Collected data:
Content starts
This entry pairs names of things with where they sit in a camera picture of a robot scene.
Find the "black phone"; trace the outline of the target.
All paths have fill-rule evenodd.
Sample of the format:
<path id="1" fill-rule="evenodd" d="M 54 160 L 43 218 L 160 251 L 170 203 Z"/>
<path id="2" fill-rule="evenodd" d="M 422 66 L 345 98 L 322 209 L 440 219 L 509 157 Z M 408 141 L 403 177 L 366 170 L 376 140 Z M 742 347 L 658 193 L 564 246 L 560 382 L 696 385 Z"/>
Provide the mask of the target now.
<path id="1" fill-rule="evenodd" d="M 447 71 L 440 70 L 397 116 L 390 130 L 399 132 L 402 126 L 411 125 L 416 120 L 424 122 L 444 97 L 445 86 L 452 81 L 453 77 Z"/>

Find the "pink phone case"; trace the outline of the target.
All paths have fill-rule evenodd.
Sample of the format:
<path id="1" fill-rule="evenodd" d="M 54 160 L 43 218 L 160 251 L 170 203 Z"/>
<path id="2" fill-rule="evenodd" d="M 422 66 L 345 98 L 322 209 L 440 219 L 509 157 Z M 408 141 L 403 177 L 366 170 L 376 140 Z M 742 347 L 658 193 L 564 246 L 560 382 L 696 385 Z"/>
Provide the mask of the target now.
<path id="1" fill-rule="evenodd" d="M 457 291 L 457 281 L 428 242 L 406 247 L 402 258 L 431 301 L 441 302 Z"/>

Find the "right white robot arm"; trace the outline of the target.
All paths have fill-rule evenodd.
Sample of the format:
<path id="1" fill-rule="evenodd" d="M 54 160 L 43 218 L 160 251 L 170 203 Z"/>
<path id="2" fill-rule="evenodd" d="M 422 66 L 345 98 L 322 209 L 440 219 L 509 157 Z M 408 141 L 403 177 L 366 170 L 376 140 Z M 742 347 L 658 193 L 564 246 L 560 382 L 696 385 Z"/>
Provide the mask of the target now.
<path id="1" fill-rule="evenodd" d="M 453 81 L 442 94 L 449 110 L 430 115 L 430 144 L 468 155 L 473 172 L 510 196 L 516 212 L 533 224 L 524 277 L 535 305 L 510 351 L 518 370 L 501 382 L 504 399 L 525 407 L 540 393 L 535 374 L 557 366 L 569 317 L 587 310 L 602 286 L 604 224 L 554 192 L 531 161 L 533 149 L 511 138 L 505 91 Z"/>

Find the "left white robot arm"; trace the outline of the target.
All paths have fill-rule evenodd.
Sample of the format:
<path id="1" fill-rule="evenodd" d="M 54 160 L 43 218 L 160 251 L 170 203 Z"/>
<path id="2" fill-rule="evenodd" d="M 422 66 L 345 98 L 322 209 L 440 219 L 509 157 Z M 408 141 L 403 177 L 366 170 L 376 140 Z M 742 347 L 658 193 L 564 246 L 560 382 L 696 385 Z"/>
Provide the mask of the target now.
Content ends
◆ TASK TO CARRY OUT
Every line in the records above that holds "robot" counts once; state the total and nothing else.

◆ SOLUTION FOR THIS EXERCISE
3